# Mods for a 91 Stanza.



## Fugazi (Apr 3, 2005)

Anyone know of any project cars already in the works? I have been kicking around the idea of fixing up my 91 stanza, but haven't found much in the way of parts for them. I have been told there were some stanza models that had AWD, but have yet to find any.. would like to have AWD if possible. Also looking for good turbo systems, intercoolers, aero kits ect. wanting to make a nice little sleeper if possible.


----------



## Gsolo (Sep 11, 2003)

Fugazi said:


> Anyone know of any project cars already in the works? I have been kicking around the idea of fixing up my 91 stanza, but haven't found much in the way of parts for them. I have been told there were some stanza models that had AWD, but have yet to find any.. would like to have AWD if possible. Also looking for good turbo systems, intercoolers, aero kits ect. wanting to make a nice little sleeper if possible.

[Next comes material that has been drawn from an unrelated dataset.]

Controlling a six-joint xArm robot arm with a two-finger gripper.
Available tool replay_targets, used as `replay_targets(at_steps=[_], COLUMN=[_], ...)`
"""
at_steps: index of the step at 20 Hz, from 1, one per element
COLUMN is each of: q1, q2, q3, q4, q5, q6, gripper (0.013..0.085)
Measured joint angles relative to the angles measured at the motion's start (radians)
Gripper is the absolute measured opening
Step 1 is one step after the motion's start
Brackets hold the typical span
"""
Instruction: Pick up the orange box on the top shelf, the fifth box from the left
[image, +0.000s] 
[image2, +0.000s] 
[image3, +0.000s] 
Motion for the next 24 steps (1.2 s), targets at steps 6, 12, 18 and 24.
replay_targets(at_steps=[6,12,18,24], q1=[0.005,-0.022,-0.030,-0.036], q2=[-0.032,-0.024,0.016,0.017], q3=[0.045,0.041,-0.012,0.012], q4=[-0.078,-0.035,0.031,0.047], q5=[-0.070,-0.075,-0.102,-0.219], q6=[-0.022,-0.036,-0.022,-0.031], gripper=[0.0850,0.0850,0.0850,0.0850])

AWD was on the Bluebirds in other countries and I don't think they ever used AWD with the KA24E. Use the search button and you can find a few things like putting a DOHC head on.


----------



## blownb310 (Jun 10, 2002)

Fugazi said:


> Anyone know of any project cars already in the works? I have been kicking around the idea of fixing up my 91 stanza, but haven't found much in the way of parts for them. I have been told there were some stanza models that had AWD, but have yet to find any..


 They did make a Stanza model with AWD here in the US. It was called the Stanza wagon [M10 model]. I've changed clutches on them, and they suck! [lol]. I am sure that's not what you had in mind, but when you hear about AWD Stanza's, that what they're talking about.


----------



## Gsolo (Sep 11, 2003)

blownb310 said:


> They did make a Stanza model with AWD here in the US. It was called the Stanza wagon [M10 model]. I've changed clutches on them, and they suck! [lol]. I am sure that's not what you had in mind, but when you hear about AWD Stanza's, that what they're talking about.



4WD...theres a difference. the stanza wagons did not come with AWD only 4WD....the difference is that AWD is streetable...4WD is not


----------



## blownb310 (Jun 10, 2002)

Gsolo said:


> 4WD...theres a difference. the stanza wagons did not come with AWD only 4WD....the difference is that AWD is streetable...4WD is not


 That's true. Those two terms are misused often.


----------



## Gsolo (Sep 11, 2003)

blownb310 said:


> That's true. Those two terms are misused often.


Yeah...although i gotta say the 4wd makes launches perfect but i'm sure it's hard on the drivetrain


----------



## izzen (Mar 30, 2005)

What kind of parts are you looking for? I know where you can get stuff like strut bars, cold air or short ram intakes, and custom painted valve covers, as well as performance ECUs and camshafts


----------



## 1989Sentra (Jul 14, 2002)

where can you get cams at? What about headers, I've looked everywhere for headers for a stanza and haven't found any.


----------



## izzen (Mar 30, 2005)

www.teamnse.net

as ive been saying


----------